__TASK INSTRUCTIONS__: Each line of the listing must be set down exactly as it stands.

__MATERIAL PROVIDED__:
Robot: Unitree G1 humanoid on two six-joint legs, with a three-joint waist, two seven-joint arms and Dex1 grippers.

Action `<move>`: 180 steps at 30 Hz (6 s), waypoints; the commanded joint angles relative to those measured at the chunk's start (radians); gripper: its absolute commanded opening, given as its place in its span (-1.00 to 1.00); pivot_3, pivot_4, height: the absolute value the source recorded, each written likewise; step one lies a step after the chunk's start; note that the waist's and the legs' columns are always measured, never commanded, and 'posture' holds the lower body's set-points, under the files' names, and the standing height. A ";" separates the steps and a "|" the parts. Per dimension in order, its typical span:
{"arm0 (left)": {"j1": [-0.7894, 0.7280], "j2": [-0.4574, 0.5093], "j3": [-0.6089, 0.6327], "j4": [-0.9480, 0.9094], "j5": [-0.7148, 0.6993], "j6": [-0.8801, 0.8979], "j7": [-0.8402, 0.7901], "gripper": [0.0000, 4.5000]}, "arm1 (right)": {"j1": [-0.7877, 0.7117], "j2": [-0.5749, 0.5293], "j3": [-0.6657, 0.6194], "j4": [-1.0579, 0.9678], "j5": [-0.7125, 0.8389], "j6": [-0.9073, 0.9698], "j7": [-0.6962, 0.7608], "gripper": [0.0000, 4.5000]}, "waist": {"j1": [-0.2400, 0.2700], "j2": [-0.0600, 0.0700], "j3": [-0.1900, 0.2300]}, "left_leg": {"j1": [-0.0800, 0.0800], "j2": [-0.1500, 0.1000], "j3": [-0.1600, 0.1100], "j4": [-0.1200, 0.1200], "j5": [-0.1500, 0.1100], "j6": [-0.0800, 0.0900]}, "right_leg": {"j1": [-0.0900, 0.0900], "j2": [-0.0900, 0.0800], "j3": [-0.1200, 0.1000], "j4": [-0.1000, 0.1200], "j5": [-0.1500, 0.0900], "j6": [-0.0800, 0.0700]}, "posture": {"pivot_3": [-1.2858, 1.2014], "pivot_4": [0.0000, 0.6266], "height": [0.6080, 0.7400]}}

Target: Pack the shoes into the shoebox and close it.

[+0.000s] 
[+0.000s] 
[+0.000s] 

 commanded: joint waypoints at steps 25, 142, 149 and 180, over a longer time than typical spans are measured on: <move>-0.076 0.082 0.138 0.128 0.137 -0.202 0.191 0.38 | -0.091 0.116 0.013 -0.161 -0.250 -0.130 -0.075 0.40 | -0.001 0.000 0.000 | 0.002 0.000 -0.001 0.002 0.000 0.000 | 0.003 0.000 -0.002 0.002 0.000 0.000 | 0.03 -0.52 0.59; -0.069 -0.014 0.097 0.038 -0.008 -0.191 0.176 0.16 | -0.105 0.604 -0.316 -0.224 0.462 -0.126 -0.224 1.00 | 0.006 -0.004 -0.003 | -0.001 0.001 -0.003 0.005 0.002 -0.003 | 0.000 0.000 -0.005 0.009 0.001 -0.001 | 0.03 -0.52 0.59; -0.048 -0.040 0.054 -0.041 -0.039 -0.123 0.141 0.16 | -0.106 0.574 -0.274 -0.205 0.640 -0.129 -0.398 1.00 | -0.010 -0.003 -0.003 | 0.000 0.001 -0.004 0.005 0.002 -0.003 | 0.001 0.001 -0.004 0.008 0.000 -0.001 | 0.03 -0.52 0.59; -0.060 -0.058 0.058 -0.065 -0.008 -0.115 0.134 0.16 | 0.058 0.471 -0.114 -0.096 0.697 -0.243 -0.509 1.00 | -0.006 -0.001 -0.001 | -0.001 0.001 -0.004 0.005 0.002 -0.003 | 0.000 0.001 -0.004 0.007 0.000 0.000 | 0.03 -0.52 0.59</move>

__EXPECTED ANSWER__:
Robot: Unitree G1 humanoid on two six-joint legs, with a three-joint waist, two seven-joint arms and Dex1 grippers.

Action `<move>`: 180 steps at 30 Hz (6 s), waypoints; the commanded joint angles relative to those measured at the chunk's start (radians); gripper: its absolute commanded opening, given as its place in its span (-1.00 to 1.00); pivot_3, pivot_4, height: the absolute value the source recorded, each written likewise; step one lies a step after the chunk's start; note that the waist's and the legs' columns are always measured, never commanded, and 'posture' holds the lower body's set-points, under the files' names, and the standing height. A ";" separates the steps and a "|" the parts. Per dimension in order, its typical span:
{"arm0 (left)": {"j1": [-0.7894, 0.7280], "j2": [-0.4574, 0.5093], "j3": [-0.6089, 0.6327], "j4": [-0.9480, 0.9094], "j5": [-0.7148, 0.6993], "j6": [-0.8801, 0.8979], "j7": [-0.8402, 0.7901], "gripper": [0.0000, 4.5000]}, "arm1 (right)": {"j1": [-0.7877, 0.7117], "j2": [-0.5749, 0.5293], "j3": [-0.6657, 0.6194], "j4": [-1.0579, 0.9678], "j5": [-0.7125, 0.8389], "j6": [-0.9073, 0.9698], "j7": [-0.6962, 0.7608], "gripper": [0.0000, 4.5000]}, "waist": {"j1": [-0.2400, 0.2700], "j2": [-0.0600, 0.0700], "j3": [-0.1900, 0.2300]}, "left_leg": {"j1": [-0.0800, 0.0800], "j2": [-0.1500, 0.1000], "j3": [-0.1600, 0.1100], "j4": [-0.1200, 0.1200], "j5": [-0.1500, 0.1100], "j6": [-0.0800, 0.0900]}, "right_leg": {"j1": [-0.0900, 0.0900], "j2": [-0.0900, 0.0800], "j3": [-0.1200, 0.1000], "j4": [-0.1000, 0.1200], "j5": [-0.1500, 0.0900], "j6": [-0.0800, 0.0700]}, "posture": {"pivot_3": [-1.2858, 1.2014], "pivot_4": [0.0000, 0.6266], "height": [0.6080, 0.7400]}}

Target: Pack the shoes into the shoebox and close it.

[+0.000s] 
[+0.000s] 
[+0.000s] 

 commanded: joint waypoints at steps 25, 142, 149 and 180, over a longer time than typical spans are measured on: <move>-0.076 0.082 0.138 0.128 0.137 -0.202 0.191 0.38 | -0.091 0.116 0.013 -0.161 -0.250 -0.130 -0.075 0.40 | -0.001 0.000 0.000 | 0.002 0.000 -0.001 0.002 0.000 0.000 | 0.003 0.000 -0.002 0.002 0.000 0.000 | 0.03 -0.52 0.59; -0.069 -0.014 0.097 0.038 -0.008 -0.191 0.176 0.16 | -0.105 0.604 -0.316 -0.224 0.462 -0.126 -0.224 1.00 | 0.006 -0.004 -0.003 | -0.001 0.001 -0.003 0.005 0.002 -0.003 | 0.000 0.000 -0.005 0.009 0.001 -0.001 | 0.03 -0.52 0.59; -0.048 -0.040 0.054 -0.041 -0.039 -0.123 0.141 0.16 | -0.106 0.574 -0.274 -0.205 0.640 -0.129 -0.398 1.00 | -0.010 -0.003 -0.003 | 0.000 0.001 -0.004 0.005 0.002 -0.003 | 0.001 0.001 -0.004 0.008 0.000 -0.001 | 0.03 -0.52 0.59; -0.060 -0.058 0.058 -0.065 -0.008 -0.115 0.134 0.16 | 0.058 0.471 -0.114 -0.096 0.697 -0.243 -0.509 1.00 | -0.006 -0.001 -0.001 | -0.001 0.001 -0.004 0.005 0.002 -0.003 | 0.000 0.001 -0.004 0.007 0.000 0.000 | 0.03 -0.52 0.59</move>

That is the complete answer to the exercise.